A gap is a capital market term, used to describe discontinuation in a price chart caused due to change in market fundamentals when the market is closed. If the price of an asset significantly rises or falls from the previous day’s closing without any trade taking place in between, a gap occurs. It can occur due to significant market news to sway investors’ sentiment either positively or negatively like, earning calls after-hours.
Gaps are common occurrences, but not all of them are of equal significance. Experienced traders know which gaps to take note of and which to ignore. Mainly, gaps in stock market are categorized into four types. Check them out below.
Types of gaps
Gaps are easy to spot but determining its importance and interpreting it is what needs knowledge and practice. Here are the four types of gaps that occur in a price line.
Common gaps
Common gaps are also called trading gaps or area gaps. Usually caused by regular market forces and don’t require a special event. As the name suggests, these are common occurrences and non-eventful. So, these also get filled up as quickly, meaning the market retrace after a few days or weeks to its original level.

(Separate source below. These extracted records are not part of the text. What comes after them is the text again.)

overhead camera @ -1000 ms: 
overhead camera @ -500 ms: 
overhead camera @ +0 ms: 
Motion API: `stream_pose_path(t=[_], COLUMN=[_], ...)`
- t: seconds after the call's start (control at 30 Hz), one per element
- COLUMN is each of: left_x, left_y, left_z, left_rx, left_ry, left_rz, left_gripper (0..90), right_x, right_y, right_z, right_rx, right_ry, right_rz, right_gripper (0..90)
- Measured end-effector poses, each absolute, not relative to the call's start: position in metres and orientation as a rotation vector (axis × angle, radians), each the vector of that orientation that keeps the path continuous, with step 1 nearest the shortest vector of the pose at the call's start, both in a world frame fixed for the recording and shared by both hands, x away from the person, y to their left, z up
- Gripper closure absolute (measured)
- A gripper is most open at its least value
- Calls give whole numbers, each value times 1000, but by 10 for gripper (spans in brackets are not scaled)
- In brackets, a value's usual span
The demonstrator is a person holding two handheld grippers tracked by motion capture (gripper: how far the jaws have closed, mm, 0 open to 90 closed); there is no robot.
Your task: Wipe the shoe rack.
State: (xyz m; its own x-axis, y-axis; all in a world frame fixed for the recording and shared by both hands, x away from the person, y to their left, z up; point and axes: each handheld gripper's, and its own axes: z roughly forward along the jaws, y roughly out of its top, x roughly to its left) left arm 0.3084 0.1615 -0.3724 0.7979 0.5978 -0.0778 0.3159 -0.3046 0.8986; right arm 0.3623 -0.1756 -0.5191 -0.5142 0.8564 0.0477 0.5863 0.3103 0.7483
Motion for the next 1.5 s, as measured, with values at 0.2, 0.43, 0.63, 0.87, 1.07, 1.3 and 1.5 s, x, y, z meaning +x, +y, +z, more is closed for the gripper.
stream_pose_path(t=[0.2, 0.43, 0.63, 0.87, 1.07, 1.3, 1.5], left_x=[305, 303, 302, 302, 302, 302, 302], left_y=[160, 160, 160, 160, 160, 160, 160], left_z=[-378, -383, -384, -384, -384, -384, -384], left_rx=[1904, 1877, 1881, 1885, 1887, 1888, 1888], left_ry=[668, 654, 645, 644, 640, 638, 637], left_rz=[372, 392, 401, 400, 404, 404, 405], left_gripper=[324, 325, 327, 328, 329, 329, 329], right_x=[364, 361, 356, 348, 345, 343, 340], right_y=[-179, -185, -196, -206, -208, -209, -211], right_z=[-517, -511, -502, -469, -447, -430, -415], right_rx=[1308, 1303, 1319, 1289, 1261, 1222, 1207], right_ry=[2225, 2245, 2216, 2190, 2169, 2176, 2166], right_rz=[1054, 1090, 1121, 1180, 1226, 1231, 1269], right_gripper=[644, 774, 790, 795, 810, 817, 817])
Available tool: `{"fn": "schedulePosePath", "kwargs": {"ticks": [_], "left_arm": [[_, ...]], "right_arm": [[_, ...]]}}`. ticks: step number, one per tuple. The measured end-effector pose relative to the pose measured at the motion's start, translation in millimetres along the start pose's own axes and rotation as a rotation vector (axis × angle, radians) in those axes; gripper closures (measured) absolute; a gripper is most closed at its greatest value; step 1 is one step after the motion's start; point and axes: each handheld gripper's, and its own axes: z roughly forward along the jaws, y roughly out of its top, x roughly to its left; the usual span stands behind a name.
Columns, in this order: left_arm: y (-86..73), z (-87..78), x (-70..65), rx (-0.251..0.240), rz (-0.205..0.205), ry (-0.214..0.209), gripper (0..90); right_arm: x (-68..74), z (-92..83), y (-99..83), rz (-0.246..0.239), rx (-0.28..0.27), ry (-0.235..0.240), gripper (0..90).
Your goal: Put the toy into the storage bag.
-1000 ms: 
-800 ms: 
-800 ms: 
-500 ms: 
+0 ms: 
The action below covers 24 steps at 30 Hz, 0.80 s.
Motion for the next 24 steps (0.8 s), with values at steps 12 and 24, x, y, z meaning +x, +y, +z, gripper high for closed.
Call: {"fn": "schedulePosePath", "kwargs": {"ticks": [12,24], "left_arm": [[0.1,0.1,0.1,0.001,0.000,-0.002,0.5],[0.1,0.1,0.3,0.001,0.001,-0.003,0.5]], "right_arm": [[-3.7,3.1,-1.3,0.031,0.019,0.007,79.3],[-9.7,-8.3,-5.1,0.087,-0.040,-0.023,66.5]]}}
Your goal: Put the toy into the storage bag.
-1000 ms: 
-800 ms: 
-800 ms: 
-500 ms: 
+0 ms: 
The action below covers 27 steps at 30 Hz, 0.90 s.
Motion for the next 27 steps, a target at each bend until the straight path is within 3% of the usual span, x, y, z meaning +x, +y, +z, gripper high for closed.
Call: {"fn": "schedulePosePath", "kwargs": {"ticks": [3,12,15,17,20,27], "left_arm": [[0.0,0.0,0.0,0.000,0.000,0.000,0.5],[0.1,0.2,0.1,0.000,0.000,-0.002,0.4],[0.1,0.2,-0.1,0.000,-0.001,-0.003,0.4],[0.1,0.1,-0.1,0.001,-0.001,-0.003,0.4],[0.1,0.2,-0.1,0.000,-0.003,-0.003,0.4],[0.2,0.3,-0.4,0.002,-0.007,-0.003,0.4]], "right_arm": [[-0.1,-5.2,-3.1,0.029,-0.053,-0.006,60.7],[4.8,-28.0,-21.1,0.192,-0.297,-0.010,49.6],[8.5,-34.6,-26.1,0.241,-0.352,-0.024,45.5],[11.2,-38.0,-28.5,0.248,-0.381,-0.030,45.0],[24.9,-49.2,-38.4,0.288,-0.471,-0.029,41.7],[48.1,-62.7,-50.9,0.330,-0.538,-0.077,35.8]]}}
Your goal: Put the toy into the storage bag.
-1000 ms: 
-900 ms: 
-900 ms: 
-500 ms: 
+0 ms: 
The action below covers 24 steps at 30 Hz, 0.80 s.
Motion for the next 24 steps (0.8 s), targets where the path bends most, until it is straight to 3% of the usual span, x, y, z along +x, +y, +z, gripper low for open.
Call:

In a price chart, a common gap appears as a non-linear jump or drop from one point to the next.
How will you identify a common gap? There is no significant market news that can cause a market rally, and these gaps are usually smaller in size. Common gaps get filled up as fast as they appear.
Breakaway gaps:
It occurs when the price tries to break away from the congestion area. To understand breakaway gaps better, we must understand what congestion area is. Congestion area refers to the price range in the market where the trading is happening for a while. The highest point in the congestion is usually called the resistance when approached from below. Similarly, the lowest point, when approached from above, refers to as the support level. A breakaway gap occurs when the market breaks out of the resistance or support barrier. It needs market enthusiasm to cause a switch in trend. That is, either too many buyers for upward movement or sellers for the downtrend swing.
When a breakaway gap occurs volume of the stock should also pick up, preferably after the gap happens to conform the direction change. A new support level is created where the market breaks out. Conversely, the new resistance level is adjusted where the trend breaks downward. Breakaway gaps, unlike common gaps, when appears, usually take a longer time to fill up.
A good breakaway gap happens when it is associated with the classical price chart.
Runaway gaps
Runaway gaps can happen in both uptrend and downtrend, it usually is a representation of a sudden change in interest or perception about a stock among traders, accompanied by a shift in demand to spike buying or selling.
Runaway gap, when associated with an uptrend indicates a change in traders’ interest in the stock. Traders, who might have missed the previous uptrend may go for a frenzied buying spree after realizing that a retracement might not happen. This cause the trade volume and price to shoot up suddenly and significantly.
Similarly, a runaway gap in a downtrend is a representation of excess liquidity in the market. It may lead to a downward spiral. Seller may panic and sell the stocks, which might cause the stock price to dive lower.
Traders use a concept of measuring the gap to decide how long the trend will continue. It usually happens in the middle of a trend.
Exhaustion gap
As the name suggests, it occurs at the end of a prolonged uptrend or downtrend, indicating a trend change. It is often associated with a rise in price along with an increase in volume. Exhaustion gaps can be mistaken for runaway gaps. To distinguish between the two, traders compare both price and quantity. If both price and volume increase, it is called an exhaustion gap.
Check out the chart below. Notice that the price rise is accompanied by an increase in volume, which is why it is an exhaustion gap.
Conclusions
To trade efficiently, traders should be able to identify and interpret gaps correctly. Even though they are common in daily trade charts, they aren’t free from limitations. A critical concept that associates with gaps is ‘filling’. It is a concept where market readjusts to the price level nullifying the sudden change caused by the gap.
Failing to identify a gap or reacting to it may cause one to miss an opportunity to exit or enter a market, which means it weighs heavily on profit or loss from a trade.